O conteúdo abaixo contém dois excertos do artigo “América Latina: Governos de esquerda com pouco apoio popular e progresso da revolução cultural”, publicado pela Revista Catolicismo, número 865 de janeiro de 2023.
Mais detalhes no término desta postagem.
Em todos os tempos e civilizações, mesmo nas mais primitivas, a autoridade sempre se dotou de certos protocolos, distâncias e formalidades que lhe conferiam uma influência natural sobre o restante da sociedade. Com isso ela realçava em geral os aspectos mais nobres das idiossincrasias da nação ou do grupo social que liderava.
Mas o que acontece quando, em vez de querer refletir essas qualidades, a autoridade opta pelo contrário, ou seja, por se misturar com o que há de mais vulgar e comum na nação?
O efeito-espelho entre a autoridade e os cidadãos se inverte, e o povo, ao contemplar a sua própria vulgaridade nas autoridades, acaba banalizando quem tenta ser igual a ele. É o que aconteceu notoriamente no ano findo com os chefes de Estado e os políticos em geral.
Eles procuram ser vistos apenas como “mais um” do conjunto, refletindo exclusivamente o que há de mais comum e prosaico. Tomemos, por exemplo, os presidentes do Chile, do Peru e da Bolívia. O primeiro, Gabriel Boric, renunciou ao uso da gravata; o segundo, Pedro Castillo usou o chapéu chotano até se convencer de que essa atitude “dividiu” o país; e o terceiro, Luís Arce, adota modos de ser semelhantes a seus congéneres; sua aparência representa mais hábitos terroristas do que a de um chefe de Estado.

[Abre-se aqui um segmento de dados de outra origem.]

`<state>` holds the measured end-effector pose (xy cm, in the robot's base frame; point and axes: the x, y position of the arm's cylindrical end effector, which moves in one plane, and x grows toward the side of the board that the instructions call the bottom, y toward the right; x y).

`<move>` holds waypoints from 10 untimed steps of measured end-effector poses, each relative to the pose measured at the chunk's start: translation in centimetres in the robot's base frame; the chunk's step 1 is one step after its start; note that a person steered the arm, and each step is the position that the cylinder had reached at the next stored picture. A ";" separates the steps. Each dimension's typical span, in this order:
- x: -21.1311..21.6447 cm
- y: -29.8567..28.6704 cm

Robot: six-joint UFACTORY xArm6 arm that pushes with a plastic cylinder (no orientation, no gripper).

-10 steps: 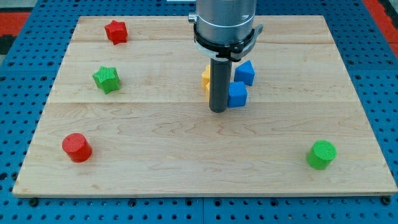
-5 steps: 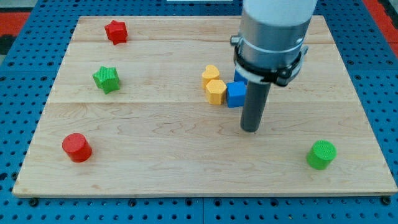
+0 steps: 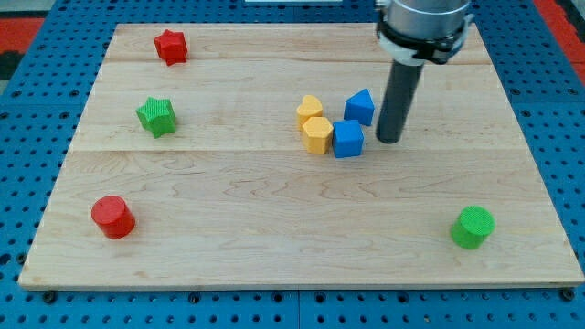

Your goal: Move the blue blocks closer to the yellow blocks

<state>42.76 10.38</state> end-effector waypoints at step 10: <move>-6.0 -1.7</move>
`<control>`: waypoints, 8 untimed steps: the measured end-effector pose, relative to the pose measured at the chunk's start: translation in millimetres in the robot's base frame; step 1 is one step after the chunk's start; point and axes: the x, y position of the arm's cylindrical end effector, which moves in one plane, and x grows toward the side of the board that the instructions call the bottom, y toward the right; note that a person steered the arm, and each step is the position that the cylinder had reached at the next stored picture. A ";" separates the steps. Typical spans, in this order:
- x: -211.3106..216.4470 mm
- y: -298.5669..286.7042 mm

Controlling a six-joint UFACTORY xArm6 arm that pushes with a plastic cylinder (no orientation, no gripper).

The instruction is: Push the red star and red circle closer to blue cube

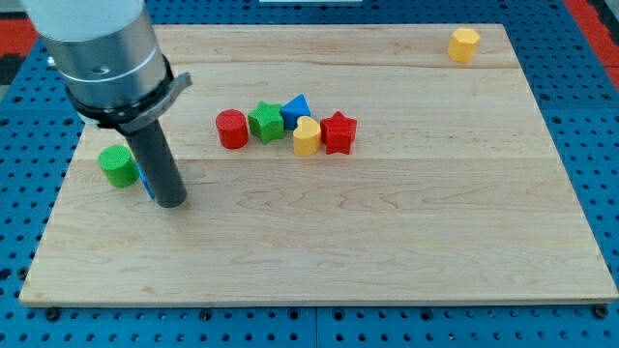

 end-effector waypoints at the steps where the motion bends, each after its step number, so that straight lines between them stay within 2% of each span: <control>1: -12.3 -9.8; 2: -11.0 -0.9; 4: -7.9 85.7; 7: -8.2 86.7; 8: -8.2 149.9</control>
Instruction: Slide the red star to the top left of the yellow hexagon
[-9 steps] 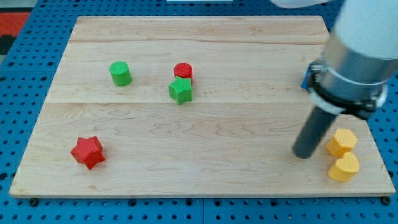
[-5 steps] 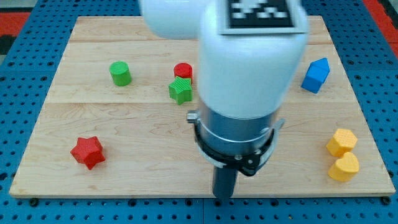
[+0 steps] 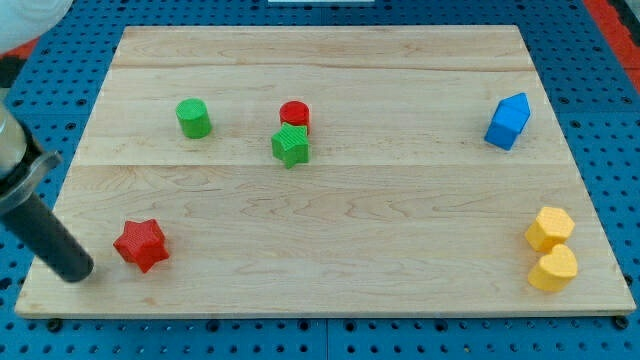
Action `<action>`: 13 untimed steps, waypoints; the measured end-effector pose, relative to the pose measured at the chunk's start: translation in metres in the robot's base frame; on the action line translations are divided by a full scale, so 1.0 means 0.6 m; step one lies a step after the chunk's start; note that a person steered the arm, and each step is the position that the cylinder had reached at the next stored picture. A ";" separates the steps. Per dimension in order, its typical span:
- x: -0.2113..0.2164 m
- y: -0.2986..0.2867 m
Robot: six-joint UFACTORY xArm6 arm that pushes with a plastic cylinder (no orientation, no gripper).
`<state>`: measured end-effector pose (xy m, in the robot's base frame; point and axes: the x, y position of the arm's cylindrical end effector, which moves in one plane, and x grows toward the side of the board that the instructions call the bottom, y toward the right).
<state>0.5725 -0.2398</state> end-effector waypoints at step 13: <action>0.001 0.373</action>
<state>0.5731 -0.0158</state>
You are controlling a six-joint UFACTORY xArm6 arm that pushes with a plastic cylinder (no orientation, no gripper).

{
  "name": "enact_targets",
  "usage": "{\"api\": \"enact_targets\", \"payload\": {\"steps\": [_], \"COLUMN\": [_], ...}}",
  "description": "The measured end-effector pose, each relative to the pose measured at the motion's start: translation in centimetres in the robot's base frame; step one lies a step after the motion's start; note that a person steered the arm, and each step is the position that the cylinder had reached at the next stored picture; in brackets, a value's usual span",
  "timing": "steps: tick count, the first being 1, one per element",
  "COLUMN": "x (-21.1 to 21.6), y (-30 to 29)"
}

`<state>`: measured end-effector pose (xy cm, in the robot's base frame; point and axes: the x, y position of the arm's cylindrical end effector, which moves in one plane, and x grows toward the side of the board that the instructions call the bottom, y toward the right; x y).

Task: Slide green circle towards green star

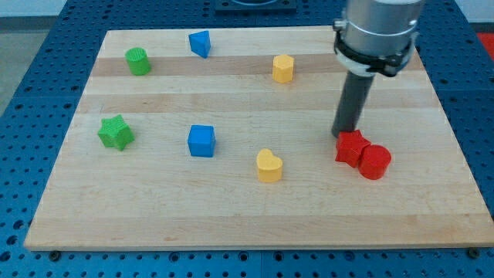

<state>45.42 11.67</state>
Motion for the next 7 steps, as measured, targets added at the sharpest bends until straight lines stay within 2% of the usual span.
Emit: {"api": "enact_targets", "payload": {"steps": [2, 6, 7], "x": [-1.1, -3.6, -6.1], "y": [-9.7, -11.9, -15.5]}}
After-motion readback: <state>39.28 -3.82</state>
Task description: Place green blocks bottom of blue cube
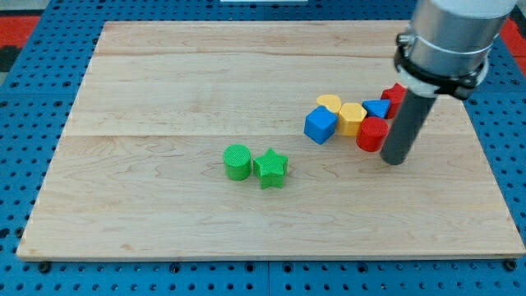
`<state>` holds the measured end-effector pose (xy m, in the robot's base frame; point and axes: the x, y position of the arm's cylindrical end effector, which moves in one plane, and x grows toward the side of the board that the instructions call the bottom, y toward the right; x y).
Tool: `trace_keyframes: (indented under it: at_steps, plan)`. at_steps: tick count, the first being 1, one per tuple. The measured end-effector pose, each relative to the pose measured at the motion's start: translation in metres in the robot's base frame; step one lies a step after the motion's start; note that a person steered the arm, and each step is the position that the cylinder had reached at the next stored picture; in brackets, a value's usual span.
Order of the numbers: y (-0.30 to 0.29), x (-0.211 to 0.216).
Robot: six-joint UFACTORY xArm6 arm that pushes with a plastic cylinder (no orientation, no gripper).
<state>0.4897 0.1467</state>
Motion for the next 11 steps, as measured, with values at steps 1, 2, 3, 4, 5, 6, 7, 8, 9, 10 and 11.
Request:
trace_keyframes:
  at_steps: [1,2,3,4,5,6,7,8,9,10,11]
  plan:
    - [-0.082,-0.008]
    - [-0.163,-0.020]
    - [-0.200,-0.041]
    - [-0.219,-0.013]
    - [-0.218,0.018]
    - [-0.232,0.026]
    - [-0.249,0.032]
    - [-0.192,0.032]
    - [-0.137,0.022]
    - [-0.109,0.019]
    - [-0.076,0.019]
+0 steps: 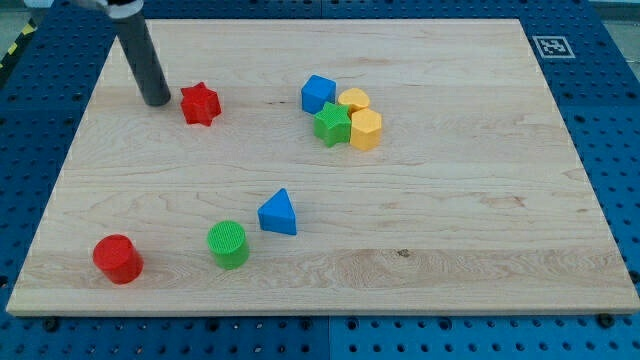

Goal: Move the red star diagonally to the blue cube

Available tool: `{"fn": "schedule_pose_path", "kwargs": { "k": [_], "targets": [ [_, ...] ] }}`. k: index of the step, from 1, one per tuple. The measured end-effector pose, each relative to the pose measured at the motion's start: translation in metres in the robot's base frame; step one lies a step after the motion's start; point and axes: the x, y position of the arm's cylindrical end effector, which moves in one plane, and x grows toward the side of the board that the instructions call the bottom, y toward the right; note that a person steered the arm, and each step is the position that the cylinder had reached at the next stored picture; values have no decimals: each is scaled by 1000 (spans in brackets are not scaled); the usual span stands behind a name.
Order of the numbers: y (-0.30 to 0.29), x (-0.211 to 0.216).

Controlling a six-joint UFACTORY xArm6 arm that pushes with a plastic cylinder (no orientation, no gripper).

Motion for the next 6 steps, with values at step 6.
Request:
{"fn": "schedule_pose_path", "kwargs": {
  "k": [6],
  "targets": [
    [49,-40]
  ]
}}
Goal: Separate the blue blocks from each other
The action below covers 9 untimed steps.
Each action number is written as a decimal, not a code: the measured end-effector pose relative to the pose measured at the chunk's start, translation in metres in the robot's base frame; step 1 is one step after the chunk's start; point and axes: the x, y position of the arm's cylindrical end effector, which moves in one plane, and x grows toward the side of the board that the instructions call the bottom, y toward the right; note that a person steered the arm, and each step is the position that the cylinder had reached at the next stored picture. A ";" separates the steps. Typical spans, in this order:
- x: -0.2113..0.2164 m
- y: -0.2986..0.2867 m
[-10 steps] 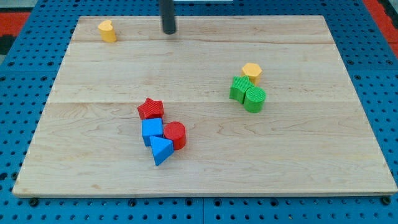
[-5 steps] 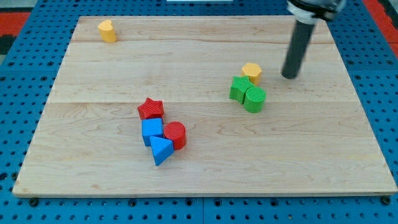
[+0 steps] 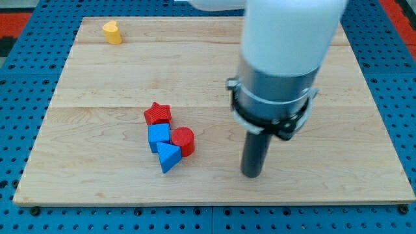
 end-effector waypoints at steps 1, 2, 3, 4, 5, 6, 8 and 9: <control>0.033 -0.008; 0.038 -0.005; 0.038 -0.023; 0.038 -0.077; 0.033 -0.103; 0.007 -0.129; -0.015 -0.157; -0.039 -0.146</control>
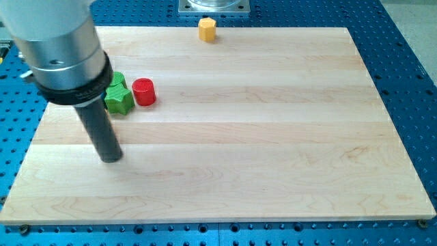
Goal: Push the red star into the triangle
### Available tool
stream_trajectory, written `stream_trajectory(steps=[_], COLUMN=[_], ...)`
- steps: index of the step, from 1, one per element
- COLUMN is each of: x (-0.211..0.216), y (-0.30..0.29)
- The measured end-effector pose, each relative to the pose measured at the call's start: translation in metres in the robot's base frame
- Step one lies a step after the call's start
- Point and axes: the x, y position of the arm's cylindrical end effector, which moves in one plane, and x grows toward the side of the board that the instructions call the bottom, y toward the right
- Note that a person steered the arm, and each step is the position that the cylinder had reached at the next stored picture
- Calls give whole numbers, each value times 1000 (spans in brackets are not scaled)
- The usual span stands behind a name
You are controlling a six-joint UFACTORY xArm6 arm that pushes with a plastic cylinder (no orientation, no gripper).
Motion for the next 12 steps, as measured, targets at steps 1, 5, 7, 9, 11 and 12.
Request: stream_trajectory(steps=[1, 5, 7, 9, 11, 12], x=[-12, -53, -128, -195, -194, -184], y=[-14, -97, -127, -110, -61, -60])
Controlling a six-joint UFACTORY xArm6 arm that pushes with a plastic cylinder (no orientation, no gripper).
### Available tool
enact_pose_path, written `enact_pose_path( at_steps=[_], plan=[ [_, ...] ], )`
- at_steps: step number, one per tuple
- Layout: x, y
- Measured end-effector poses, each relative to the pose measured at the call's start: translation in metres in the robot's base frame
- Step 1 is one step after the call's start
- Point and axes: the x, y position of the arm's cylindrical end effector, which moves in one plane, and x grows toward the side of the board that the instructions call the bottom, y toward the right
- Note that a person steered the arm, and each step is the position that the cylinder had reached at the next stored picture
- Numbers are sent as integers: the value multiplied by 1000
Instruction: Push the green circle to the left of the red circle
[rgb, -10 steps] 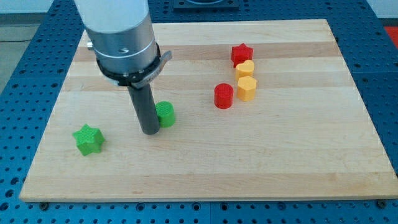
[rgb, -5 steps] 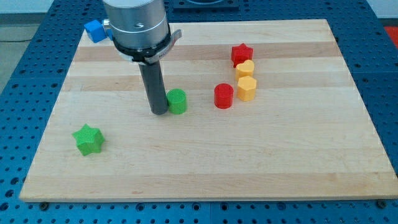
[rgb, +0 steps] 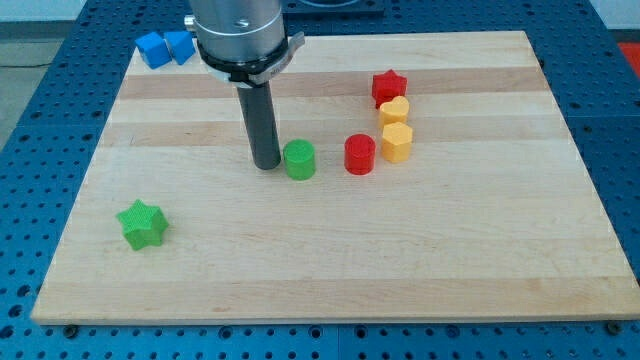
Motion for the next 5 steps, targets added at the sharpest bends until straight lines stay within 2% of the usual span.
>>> enact_pose_path(
  at_steps=[2, 5],
  plan=[
    [0, 17],
    [22, 24]
  ],
)
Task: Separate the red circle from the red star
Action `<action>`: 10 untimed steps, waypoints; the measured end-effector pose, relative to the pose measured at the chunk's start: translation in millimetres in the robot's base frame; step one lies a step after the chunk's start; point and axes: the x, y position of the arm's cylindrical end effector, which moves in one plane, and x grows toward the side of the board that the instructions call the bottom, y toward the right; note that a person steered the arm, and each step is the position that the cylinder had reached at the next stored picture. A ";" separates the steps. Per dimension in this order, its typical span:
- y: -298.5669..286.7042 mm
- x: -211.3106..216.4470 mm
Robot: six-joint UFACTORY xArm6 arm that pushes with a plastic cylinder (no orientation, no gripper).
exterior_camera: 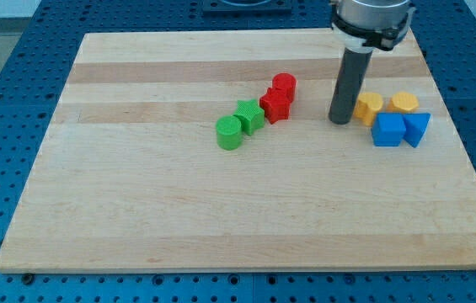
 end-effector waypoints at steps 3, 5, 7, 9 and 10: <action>-20.6 -80.6; -74.3 -96.6; -77.8 -69.9; -77.8 -32.8; -76.3 -14.5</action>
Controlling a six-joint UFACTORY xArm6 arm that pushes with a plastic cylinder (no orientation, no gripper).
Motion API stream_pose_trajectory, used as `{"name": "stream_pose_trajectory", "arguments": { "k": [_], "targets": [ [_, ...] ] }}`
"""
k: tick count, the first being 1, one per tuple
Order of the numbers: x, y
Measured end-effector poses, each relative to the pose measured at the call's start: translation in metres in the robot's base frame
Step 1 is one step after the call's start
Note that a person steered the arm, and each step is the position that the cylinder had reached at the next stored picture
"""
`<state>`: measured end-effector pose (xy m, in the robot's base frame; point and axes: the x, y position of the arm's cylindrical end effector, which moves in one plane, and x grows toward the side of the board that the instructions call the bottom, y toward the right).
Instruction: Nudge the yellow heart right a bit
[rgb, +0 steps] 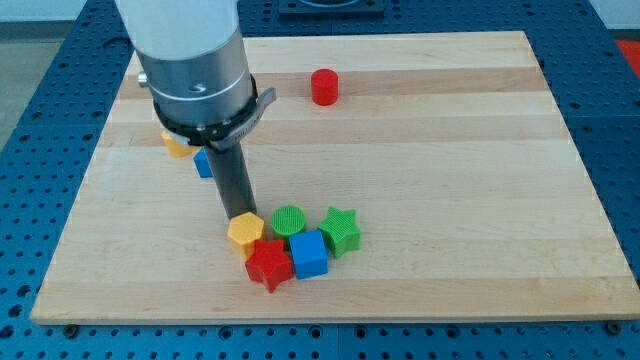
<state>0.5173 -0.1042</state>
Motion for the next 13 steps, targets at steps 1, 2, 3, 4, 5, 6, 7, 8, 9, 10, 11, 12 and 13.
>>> {"name": "stream_pose_trajectory", "arguments": {
  "k": [1, 2, 3, 4, 5, 6, 7, 8, 9, 10, 11, 12, 13],
  "targets": [
    [0.010, -0.010],
    [0.010, -0.012],
    [0.006, -0.013],
    [0.010, -0.017],
    [0.010, -0.027],
    [0.013, -0.031],
    [0.027, -0.033],
    [0.047, -0.033],
    [0.040, -0.049],
    [0.010, -0.069],
    [-0.021, -0.115],
    [-0.061, -0.147],
    [-0.101, -0.144]
  ]
}}
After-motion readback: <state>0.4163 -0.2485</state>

Se essa é a forma de apresentação característica de muitos chefes de Estado do continente, o que dizer dos políticos em geral? A extravagância total é a nota dominante, e quanto maior for ela, mais os políticos julgam atingir as simpatias de seus respectivos eleitorados.
No entanto, o resultado é muito diferente do que eles imaginariam. As sociedades, não vendo nada nas autoridades que as distinga delas mesmas, acabam por questionar se tais autoridades têm o direito de ocupar os cargos para os quais foram eleitas.
Assim, a banalização das autoridades políticas acaba sendo um círculo vicioso, e, em última instância, uma das importantes causas do descrédito do próprio sistema democrático representativo. O que, por sua vez, se presta ao surgimento de novos “líderes salvadores”, como Chávez, Maduro, Ortega e outros, que vemos se espalhar no nosso continente.
O ano de 2022 assistiu a grave aumento do divórcio entre as autoridades políticas e os cidadãos, colocando em sério risco a própria manutenção do sistema democrático representativo.
A revolução do vestuário e a saturação do grafite
Se este é o panorama indumentário daqueles chamados a serem as elites naturais de uma nação, o que dizer do resto das populações do nosso continente?
O imortal Camões escreveu nos Lusíadas que “o fraco rei faz fraca a forte gente”. Isso se aplica ao mau exemplo dado pelos atuais “reis” da notoriedade, ungidos pela propaganda. Sua vulgaridade no modo de se apresentar vai se tornando o denominador comum das sociedades.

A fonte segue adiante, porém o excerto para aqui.